Wenn man seinem Körper nicht mehr trauen kann, verliert man Sicherheit! Ja, der Kopf bemerkt, dass das Funktionieren unter ihm stoppt. Es mag im Bilde so sein, dass der Kapitän bemerkt, dass die Maschinen Fehler machen und nicht mehr sicher sein kann, jemals wieder in einen Hafen zu laufen.
Ein Bekannter schob kürzlich den gratis Grappa in einer Pizzeria von sich, da er scheute, zu viel Alkohol zu sich zu nehmen. Es schade ja der Gesundheit. Da er kurz zuvor unerwartet einen Freund verloren hatte, verwunderte mich das nicht groß.
Gerade während einer strukturellen und länger währenden Erkrankung entfremdet sich der Körper: er wird durch Medikation fremd bestimmt. Doch ist er im Grunde dieses Stück, auf das man gerne mit dem Finger zeigt, um anzudeuten, dass man nichts damit zu tun haben will.
Aber auch plötzliche heftige Erkrankungen können das Grundvertrauen angreifen und schleichend oder plötzlich erodieren. Plötzliche Fehlfunktionen und Reaktionen des Körpers können den Menschen heftig ins Mark treffen.
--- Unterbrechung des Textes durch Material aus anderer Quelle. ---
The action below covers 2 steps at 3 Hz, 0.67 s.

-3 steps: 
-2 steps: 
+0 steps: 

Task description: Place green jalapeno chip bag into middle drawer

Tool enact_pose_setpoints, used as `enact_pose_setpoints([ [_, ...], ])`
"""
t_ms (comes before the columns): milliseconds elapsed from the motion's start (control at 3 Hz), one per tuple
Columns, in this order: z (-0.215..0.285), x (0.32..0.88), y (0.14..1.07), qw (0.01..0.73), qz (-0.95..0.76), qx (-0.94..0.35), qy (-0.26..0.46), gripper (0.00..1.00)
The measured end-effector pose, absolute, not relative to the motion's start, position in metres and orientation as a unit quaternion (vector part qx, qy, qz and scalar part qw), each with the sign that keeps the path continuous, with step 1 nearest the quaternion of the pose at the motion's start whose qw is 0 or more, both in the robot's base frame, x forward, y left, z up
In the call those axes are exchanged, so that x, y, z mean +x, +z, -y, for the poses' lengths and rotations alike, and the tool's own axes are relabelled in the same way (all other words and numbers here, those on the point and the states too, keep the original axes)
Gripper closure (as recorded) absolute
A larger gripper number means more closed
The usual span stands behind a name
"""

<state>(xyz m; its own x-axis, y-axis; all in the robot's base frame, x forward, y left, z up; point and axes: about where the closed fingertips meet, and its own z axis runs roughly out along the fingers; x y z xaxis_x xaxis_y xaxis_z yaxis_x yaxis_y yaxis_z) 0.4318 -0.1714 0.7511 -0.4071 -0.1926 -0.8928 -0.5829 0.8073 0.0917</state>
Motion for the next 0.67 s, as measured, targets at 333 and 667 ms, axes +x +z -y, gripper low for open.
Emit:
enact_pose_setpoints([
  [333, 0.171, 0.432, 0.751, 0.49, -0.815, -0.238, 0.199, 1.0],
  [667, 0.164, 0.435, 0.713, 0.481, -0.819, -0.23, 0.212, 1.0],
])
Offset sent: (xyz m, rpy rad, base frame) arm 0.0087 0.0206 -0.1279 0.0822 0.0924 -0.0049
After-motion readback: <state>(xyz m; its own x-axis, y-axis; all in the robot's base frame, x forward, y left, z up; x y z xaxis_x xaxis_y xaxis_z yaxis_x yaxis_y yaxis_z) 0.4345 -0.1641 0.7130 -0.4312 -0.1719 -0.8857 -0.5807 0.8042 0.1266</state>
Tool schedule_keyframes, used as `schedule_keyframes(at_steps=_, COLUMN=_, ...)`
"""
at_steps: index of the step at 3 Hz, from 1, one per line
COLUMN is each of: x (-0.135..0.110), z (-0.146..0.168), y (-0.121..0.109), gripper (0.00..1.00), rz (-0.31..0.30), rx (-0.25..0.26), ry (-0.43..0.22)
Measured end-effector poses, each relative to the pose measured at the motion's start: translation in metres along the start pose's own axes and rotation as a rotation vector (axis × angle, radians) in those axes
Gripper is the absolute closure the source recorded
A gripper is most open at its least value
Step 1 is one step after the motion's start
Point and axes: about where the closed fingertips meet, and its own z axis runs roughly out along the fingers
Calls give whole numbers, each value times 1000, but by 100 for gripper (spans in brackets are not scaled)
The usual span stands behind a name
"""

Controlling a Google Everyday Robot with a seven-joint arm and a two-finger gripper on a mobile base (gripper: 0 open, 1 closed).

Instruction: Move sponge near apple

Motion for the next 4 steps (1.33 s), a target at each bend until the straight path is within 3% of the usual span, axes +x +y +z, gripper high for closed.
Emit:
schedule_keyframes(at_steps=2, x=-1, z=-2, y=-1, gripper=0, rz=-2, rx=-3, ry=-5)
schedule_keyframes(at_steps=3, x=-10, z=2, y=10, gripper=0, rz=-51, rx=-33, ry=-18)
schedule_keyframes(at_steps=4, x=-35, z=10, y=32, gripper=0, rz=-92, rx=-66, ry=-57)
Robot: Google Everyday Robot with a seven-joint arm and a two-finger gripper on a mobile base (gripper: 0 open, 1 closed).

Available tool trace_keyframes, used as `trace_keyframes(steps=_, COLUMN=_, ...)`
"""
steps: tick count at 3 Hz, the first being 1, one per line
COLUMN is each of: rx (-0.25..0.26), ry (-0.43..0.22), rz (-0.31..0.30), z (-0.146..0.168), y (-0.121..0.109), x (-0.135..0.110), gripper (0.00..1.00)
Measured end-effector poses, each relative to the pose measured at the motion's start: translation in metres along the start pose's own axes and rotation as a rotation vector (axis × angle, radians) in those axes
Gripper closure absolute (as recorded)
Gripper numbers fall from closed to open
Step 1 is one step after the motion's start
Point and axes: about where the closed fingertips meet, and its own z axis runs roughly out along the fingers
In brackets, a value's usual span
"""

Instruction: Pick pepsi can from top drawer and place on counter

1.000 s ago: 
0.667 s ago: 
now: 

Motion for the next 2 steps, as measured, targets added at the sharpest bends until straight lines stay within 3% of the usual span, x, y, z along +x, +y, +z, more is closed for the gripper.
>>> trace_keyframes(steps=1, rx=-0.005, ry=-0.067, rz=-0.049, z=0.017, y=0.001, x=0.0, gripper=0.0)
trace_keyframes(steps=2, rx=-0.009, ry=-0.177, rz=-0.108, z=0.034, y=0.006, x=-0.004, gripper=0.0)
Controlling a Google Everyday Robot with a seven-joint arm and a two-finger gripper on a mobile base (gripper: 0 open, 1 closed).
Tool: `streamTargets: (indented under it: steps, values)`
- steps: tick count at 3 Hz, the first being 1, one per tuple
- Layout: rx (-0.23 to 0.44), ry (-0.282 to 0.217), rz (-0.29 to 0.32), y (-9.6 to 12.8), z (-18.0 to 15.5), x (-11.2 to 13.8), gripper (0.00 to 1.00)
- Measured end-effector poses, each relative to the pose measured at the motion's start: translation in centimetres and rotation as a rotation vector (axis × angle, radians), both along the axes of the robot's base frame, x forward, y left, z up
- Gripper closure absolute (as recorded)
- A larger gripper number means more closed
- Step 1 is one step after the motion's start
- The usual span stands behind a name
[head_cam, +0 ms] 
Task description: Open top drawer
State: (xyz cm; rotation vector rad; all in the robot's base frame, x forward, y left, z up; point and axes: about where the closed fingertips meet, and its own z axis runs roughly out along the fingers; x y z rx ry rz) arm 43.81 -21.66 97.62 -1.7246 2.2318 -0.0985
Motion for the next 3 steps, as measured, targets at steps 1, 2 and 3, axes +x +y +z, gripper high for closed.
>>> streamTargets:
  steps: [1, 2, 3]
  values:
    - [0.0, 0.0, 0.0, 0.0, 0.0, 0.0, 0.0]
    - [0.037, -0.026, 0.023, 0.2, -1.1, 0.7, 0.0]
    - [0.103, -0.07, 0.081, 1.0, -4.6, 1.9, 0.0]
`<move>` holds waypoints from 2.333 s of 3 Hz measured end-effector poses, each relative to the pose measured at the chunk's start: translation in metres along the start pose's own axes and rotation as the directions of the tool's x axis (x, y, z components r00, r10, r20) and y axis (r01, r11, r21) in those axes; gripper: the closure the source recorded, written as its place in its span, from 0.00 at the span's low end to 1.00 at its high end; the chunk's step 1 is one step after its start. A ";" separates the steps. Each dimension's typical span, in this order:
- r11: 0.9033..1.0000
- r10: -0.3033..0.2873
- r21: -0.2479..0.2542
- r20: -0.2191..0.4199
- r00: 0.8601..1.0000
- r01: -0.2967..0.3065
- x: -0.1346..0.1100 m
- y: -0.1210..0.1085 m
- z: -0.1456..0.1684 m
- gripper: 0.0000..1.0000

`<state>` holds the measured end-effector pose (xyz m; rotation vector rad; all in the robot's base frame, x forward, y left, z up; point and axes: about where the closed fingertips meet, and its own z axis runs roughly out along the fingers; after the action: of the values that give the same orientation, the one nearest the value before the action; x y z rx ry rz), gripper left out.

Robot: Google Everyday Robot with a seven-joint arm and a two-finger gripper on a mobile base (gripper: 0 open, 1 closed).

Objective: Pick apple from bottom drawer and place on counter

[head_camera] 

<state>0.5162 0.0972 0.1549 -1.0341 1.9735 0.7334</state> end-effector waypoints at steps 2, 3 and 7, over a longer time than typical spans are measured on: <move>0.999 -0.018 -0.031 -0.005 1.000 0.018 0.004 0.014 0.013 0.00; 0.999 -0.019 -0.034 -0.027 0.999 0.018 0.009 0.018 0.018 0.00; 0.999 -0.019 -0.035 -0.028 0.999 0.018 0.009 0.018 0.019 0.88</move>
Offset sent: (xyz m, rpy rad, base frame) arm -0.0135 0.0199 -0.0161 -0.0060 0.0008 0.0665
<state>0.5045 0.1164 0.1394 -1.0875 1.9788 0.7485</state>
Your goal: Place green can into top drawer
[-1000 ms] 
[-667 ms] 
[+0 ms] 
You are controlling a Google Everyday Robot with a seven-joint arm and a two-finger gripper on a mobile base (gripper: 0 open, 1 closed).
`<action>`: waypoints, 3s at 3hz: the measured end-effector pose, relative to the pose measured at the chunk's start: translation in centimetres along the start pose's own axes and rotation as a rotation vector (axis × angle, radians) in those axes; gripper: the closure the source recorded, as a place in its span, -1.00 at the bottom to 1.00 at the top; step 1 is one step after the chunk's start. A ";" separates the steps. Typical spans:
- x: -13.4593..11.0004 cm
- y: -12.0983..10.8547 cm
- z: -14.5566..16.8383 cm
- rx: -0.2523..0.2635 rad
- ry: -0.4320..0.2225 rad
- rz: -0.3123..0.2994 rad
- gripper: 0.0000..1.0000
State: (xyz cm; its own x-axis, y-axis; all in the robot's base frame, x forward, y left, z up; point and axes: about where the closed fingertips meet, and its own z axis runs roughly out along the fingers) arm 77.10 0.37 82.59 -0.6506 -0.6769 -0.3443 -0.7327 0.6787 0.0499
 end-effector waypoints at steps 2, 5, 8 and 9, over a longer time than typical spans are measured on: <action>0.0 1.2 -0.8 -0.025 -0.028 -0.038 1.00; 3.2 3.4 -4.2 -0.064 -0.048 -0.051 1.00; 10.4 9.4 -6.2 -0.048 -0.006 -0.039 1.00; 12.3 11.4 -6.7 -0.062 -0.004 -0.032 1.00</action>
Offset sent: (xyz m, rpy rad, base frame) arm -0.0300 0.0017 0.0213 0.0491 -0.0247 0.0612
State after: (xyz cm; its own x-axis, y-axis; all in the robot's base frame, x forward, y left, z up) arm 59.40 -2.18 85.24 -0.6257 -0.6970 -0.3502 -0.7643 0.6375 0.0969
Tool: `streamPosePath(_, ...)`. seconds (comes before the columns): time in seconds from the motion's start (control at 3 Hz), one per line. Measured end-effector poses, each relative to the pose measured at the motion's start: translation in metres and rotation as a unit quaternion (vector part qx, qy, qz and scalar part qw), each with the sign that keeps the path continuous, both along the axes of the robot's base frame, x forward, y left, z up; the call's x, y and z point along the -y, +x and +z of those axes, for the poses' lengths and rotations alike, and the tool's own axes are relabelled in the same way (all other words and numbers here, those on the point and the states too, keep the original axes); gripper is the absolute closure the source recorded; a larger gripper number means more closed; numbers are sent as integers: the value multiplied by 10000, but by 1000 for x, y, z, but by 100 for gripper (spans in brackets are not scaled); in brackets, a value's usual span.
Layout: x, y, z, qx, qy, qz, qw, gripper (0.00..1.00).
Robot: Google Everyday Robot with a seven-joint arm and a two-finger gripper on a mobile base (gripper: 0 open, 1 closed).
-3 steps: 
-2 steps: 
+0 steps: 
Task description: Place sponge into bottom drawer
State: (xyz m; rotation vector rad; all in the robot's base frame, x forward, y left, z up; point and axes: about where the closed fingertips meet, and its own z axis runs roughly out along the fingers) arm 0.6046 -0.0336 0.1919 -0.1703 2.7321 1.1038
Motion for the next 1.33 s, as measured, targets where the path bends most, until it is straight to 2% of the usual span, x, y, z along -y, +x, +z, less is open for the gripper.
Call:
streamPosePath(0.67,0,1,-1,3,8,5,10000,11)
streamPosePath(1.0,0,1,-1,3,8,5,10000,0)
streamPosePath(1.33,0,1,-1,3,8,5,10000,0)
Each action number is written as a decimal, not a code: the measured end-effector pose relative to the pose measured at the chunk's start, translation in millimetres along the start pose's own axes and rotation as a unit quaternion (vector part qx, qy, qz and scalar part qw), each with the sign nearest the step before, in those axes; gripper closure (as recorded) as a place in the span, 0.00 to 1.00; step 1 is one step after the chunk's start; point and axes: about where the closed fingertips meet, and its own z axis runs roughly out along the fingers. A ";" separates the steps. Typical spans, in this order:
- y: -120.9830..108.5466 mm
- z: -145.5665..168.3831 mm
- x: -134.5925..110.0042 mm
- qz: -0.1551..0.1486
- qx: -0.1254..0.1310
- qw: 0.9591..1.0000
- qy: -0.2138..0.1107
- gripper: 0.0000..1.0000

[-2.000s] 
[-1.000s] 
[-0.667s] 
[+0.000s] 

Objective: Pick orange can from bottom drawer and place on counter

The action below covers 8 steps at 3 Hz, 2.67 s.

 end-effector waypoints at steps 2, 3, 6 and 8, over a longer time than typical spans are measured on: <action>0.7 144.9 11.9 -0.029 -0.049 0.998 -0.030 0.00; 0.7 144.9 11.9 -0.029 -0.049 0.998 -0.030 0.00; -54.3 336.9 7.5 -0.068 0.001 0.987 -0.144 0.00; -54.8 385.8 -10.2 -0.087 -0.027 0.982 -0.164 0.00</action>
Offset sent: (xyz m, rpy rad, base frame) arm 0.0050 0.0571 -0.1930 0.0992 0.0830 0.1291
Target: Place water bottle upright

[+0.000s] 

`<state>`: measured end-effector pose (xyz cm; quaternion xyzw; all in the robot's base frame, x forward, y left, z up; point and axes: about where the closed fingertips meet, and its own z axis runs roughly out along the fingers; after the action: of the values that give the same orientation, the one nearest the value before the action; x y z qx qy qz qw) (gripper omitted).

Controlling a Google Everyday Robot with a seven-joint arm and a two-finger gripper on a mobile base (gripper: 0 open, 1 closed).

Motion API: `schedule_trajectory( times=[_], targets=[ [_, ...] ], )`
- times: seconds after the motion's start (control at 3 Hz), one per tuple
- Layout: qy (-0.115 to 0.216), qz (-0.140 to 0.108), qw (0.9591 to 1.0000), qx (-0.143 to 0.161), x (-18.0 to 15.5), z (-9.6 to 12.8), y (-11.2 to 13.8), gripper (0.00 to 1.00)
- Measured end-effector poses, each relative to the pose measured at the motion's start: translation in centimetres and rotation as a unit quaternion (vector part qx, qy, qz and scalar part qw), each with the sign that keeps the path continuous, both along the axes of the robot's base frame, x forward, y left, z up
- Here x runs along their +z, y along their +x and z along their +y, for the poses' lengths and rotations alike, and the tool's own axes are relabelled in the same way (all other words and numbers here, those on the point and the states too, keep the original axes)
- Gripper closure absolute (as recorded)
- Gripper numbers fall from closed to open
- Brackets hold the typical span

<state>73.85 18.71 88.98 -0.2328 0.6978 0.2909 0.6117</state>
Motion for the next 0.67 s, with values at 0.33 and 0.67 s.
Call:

Und plötzlich steht oder sitzt man da – und weiß nicht mehr, auf was man sich verlassen kann. Denn was ist dem Menschen näher als sein Körper?
Erstaunlich ist, wie selbstverständlich es ist, auf Selbstheilung zu vertrauen. Von Kindern wird berichtet, ihre Knochenbrüche würde ohne jegliches Zutun ausheilen. Das scheint für uns alle der normative Standard zu sein. Schließlich geht mit jeder Erkrankung die Erwartung einher, dass man wieder gesund wird.
Doch je älter oder angeschlagener der Körper wird, desto mehr ist damit zu rechnen, die Erkrankung zum Teil seiner Selbst machen zu müssen. Lustig klingt noch ‚ich hab‘ Rücken‘. Beruhigend ist das watchful waiting, bei dem man beispielsweise einen Prostatakrebs nicht mehr behandelt.
Doch mit dem Altern wird der Mensch allmählich vom Zustand des Körpers beherrscht. In einem Interview äußerte der 84-jährige Alfred Biolek kürzlich: „ich mache nur noch das, wozu mich mein Körper lässt. Ich fahre quasi auf Sicht, da meine Kräfte schwinden.“
Es ist beunruhigend, wenn der Körper macht, was wir nicht wollen. Doch es ist unausweichlich zu akzeptieren, dass man machtlos ist. Wahrscheinlich ist es der lehrreichste Moment überhaupt: ich kann nur meine Haltung dazu ändern – sonst nichts!